2015年といえば「LGBT」「セクシュアル・マイノリティ」といった用語がすっかり人口に膾炙した時期であり、また水原自身も当時24歳のいい大人だったのだから、若さゆえの無知や稚気を言い訳にするのは無理がある。

しかるに《映画の宣伝でその番組に出させていただい》たという事情から、不本意ながらどうしても当該の企画(ドッキリ百合営業)を断ることができなかったというのであれば、同じ理由で、今後ふたたび同じ企画を要求されたとしても水原は断ることができないということになる。そも当人が「正直なところ、そこ(企画内容)に対する違和感は、当時の自分にはなかったかなと思います」と述懐しているのだから、どのみちそのような情状酌量の余地も成り立たない。

ともあれ、いずれにせよ水原が今回の一件で“株を上げた”ことは事実であろう。謝罪・反省も、しないよりはしたほうがいいに決まっている(その点では、少なくとも「関西クィア映画祭」よりはるかにマシだ)。

しかし、それをいうなら、そもそも差別的な振る舞いをしないのが、いちばんいいはずだ。にもかかわらず、差別的振る舞いを“謝罪・反省”することで絶賛を浴びるなら、けっきょくのところ差別的振る舞いをするほうが「得」だということになってしまう。

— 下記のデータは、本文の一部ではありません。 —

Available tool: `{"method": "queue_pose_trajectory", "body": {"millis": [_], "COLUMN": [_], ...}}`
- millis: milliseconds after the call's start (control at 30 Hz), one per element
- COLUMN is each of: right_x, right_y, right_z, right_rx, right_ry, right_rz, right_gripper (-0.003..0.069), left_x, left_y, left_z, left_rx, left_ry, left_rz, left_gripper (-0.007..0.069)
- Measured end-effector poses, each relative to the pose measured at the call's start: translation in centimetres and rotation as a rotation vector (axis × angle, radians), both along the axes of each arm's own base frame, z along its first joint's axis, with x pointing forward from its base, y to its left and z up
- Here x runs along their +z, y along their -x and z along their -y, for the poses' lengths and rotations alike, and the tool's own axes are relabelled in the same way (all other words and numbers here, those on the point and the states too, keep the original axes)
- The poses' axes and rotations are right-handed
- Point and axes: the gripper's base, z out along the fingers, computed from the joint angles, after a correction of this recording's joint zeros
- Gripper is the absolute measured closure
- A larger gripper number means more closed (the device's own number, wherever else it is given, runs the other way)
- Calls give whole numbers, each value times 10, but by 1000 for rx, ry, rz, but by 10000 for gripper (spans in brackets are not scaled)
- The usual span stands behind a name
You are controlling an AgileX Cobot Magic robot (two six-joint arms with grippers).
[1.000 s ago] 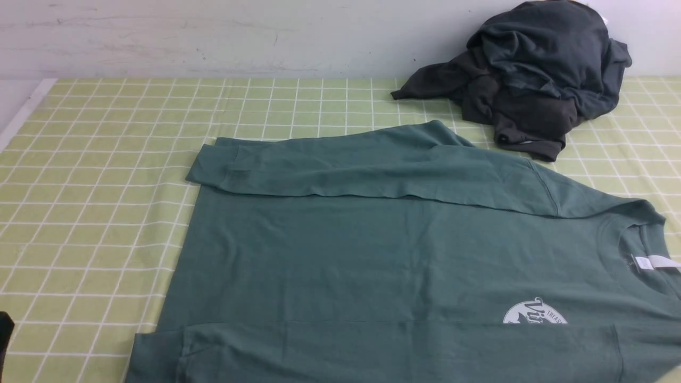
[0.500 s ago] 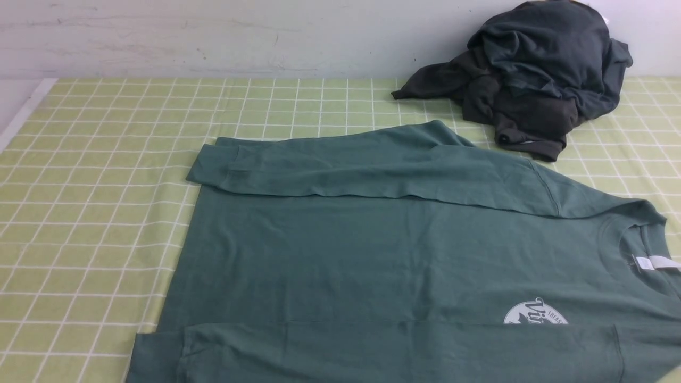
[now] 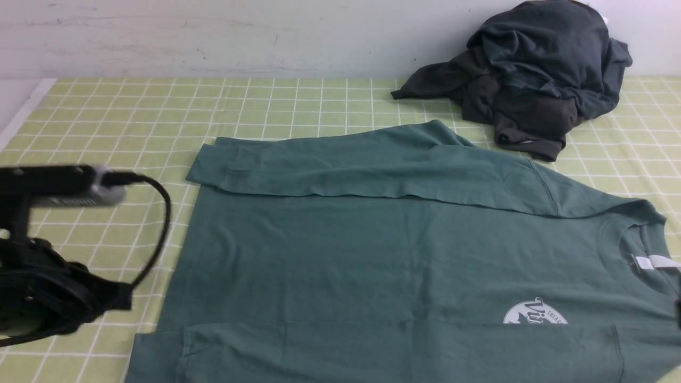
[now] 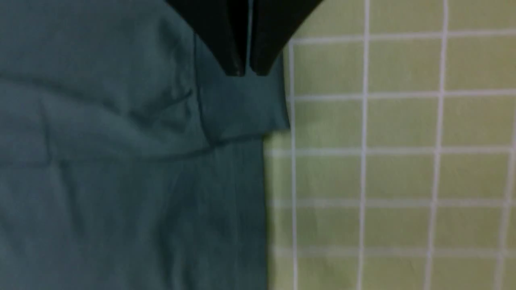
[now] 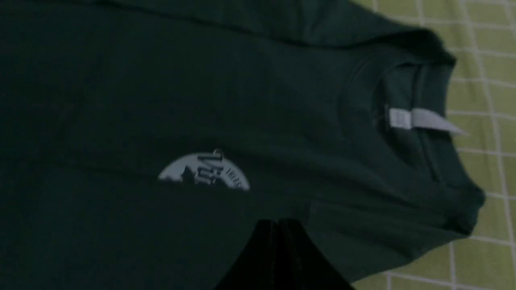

人の心は変化していくものだ、と云う。しかし、そのようなマジョリティの自己啓発セミナーじみた“学び”だの“気づき”だの“感謝”だののために、いちいちマイノリティが踏みつけにされたのでは、たまったものではない。

まして水原の場合は、人の心が変化したというよりも、異性愛者女性の「百合営業(レズネタ)」が、時代の趨勢を受けて「アライ営業」に“鞍替え”しただけであり、レズビアンを「ネタ」にして金儲けしているという点で、やはり本質的には何も“変わっていない”のではないだろうか?

その点について《これまではレズビアンを皆と一緒に指差して笑い者にして金儲けしてきたけど、これからはレズビアンに理解あるアライとして儲けるということか》と喝破したレズビアン当事者のつぶやきを目にしたが、まさに言い得て妙であろう。

言い換えるなら水原は、レズビアンに対する差別・偏見を煽動する「レズネタ(ドッキリ百合営業)」で世間の人気を集めながら、

後にそれを殊勝に謝罪・反省する素振りを見せることで、さらに世間の人気を集めるという“マッチポンプに成功した。むろん水原が、予めそこまで計算して動いていたとは考えにくいけれど、それが一連の流れで起こったことのすべてだ。

このような“一粒で二度美味しい”レズボフォビアの醜悪かつ巧妙な二重構造は、まさしく「レズボフォビア産業」と呼ぶに相応しいものだ。